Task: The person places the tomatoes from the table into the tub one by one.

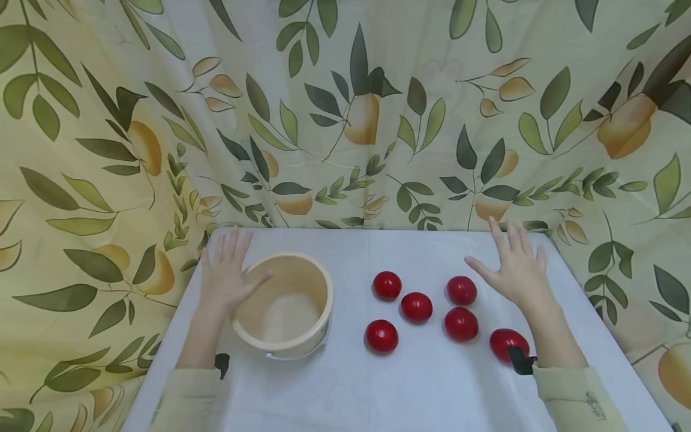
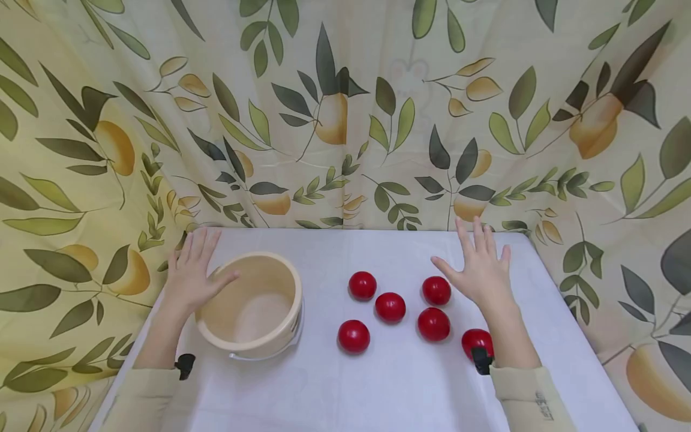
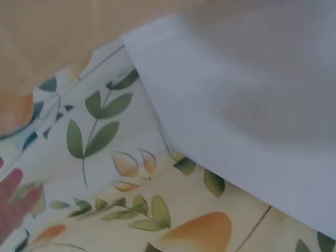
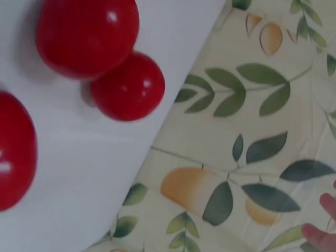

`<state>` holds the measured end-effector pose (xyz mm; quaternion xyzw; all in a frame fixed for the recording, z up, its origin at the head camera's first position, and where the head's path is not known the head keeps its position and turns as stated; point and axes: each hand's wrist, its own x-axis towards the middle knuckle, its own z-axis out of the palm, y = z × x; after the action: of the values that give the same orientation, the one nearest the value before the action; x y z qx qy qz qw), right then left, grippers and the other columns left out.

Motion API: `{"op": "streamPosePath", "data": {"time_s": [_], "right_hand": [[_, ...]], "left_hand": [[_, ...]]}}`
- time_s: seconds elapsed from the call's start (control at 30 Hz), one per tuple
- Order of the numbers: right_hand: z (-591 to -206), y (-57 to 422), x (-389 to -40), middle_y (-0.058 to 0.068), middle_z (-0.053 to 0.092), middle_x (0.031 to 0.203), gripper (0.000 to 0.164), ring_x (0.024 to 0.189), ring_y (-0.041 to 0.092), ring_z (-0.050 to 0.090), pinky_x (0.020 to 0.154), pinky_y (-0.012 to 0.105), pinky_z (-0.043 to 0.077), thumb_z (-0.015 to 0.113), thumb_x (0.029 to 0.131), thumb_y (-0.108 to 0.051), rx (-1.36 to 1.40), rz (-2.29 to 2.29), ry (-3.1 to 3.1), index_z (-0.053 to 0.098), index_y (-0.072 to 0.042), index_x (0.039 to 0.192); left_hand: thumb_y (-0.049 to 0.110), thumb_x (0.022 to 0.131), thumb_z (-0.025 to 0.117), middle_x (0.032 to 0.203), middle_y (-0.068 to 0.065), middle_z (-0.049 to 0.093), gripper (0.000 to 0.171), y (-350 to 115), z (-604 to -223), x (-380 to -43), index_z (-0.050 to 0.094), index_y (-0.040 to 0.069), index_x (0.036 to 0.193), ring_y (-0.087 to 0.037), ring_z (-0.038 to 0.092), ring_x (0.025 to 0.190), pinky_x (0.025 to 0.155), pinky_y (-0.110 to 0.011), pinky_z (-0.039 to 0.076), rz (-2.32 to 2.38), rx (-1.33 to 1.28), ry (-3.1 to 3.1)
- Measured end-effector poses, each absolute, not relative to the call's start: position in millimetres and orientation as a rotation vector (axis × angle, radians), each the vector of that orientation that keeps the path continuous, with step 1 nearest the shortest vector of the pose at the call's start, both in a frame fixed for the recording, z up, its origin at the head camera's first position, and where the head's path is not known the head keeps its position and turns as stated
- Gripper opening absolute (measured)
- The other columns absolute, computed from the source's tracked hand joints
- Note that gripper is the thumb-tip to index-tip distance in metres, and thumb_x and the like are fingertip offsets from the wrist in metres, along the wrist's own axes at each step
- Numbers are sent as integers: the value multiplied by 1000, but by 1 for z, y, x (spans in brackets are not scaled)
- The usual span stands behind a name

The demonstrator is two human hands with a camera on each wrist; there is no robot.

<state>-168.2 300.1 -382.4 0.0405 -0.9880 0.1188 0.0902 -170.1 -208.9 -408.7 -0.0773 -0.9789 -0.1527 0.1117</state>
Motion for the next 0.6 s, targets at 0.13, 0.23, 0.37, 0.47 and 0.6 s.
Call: {"op": "streamPosePath", "data": {"time_s": [0.13,0.23,0.37,0.47,0.6], "right_hand": [[-387,280,-159,23,28,142,92,126,44,29,95,69,26,65,77,-47,257,424,-2803,17,-12,147],[-403,262,-151,20,35,138,92,122,41,36,91,67,34,70,73,-45,362,452,-2781,24,-13,145],[-429,237,-143,16,41,136,92,121,36,40,91,63,36,73,69,-48,503,472,-2791,29,-16,144],[-448,222,-138,13,45,133,92,120,32,42,93,61,37,75,66,-51,606,448,-2797,35,-17,141],[-474,208,-132,8,48,130,92,119,26,43,95,58,37,74,62,-56,753,389,-2822,38,-21,139]], "left_hand": [[40,83,64,149,-17,20,88,-226,-407,-164,10,19,148,-41,21,133,106,-59,20,-1024,-180,-2733],[26,85,65,144,-22,29,86,-240,-409,-155,8,22,148,-42,36,125,96,-55,39,-1433,-101,-2630],[16,86,64,134,-22,40,83,-256,-415,-143,10,23,148,-23,60,103,77,-44,53,-1844,-10,-2519],[13,86,64,123,-10,52,81,-265,-421,-138,13,21,148,-11,65,88,71,-40,55,-2064,8,-2461],[12,86,63,110,2,61,77,-273,-428,-134,16,18,147,-15,67,83,69,-40,56,-2190,-7,-2468]]}}
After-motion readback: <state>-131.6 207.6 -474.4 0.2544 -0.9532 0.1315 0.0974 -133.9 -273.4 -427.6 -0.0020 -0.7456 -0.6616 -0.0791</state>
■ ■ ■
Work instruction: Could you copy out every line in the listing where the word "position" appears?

Response for this exercise:
`<state>` holds the measured end-effector pose (xyz mm; quaternion xyzw; all in a frame fixed for the recording, z up, its origin at the head camera's first position, and where the head's path is not known the head keeps its position and turns as stated; point and axes: each hand's wrist, its own x-axis towards the middle knuckle, its own z-axis out of the palm, y = z × x; after the action: of the values that give the same orientation, the one nearest the value before the action; x y z qx qy qz qw), right then left, grippers and the other columns left out.
- Measured end-effector poses, each absolute, not relative to the call's start: position in millimetres and orientation as a rotation vector (axis × angle, radians), each the vector of that orientation that keeps the path continuous, with step 1 nearest the shortest vector of the pose at the call's start, both in a frame fixed for the recording, z up, its origin at the head camera's first position, and where the head's path is not known the head keeps its position and turns as stated

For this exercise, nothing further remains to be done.